### Excerpted data
= Beginning of Section =

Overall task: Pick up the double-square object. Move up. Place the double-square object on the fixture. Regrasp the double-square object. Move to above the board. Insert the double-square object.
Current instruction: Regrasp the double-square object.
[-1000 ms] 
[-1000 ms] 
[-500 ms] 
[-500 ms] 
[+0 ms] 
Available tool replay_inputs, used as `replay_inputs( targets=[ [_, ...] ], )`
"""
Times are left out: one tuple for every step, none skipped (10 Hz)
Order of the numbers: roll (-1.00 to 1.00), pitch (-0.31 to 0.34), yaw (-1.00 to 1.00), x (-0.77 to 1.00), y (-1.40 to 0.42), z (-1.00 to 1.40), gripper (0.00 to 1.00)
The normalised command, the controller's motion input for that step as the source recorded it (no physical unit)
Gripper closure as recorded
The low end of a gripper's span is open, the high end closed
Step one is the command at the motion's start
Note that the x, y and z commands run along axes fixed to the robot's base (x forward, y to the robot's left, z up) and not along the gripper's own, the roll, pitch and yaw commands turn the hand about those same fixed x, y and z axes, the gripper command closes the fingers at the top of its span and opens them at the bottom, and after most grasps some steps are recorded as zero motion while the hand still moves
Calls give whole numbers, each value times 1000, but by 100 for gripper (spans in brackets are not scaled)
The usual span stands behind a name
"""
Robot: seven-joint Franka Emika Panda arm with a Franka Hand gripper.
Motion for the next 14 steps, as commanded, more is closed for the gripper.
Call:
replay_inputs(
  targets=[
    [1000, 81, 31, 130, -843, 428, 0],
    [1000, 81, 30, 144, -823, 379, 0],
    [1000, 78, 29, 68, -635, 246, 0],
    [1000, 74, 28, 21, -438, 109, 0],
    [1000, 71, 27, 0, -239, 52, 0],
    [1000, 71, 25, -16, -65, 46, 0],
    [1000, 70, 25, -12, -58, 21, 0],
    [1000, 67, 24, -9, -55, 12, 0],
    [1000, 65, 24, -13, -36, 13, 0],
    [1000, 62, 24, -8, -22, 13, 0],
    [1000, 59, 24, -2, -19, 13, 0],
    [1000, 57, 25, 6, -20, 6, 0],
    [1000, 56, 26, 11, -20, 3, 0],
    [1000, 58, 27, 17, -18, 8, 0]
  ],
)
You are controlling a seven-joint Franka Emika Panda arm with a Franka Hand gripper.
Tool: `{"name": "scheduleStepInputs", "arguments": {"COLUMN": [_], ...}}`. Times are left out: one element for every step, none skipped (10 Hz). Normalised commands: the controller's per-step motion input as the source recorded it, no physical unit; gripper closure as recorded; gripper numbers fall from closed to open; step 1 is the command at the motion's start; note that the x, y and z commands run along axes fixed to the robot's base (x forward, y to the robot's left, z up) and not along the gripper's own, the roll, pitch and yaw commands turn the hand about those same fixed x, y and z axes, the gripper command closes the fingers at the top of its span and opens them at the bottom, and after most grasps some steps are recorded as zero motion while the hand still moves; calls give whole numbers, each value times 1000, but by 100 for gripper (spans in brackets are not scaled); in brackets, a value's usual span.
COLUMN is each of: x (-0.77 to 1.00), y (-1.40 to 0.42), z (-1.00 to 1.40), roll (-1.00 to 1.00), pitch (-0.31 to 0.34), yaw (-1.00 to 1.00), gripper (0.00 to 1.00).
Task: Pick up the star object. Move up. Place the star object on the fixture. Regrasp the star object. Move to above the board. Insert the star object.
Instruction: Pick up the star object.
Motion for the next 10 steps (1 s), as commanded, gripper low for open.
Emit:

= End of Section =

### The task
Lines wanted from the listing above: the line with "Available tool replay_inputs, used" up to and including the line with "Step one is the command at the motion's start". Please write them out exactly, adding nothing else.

### Response to the exercise
Available tool replay_inputs, used as `replay_inputs( targets=[ [_, ...] ], )`
"""
Times are left out: one tuple for every step, none skipped (10 Hz)
Order of the numbers: roll (-1.00 to 1.00), pitch (-0.31 to 0.34), yaw (-1.00 to 1.00), x (-0.77 to 1.00), y (-1.40 to 0.42), z (-1.00 to 1.40), gripper (0.00 to 1.00)
The normalised command, the controller's motion input for that step as the source recorded it (no physical unit)
Gripper closure as recorded
The low end of a gripper's span is open, the high end closed
Step one is the command at the motion's start

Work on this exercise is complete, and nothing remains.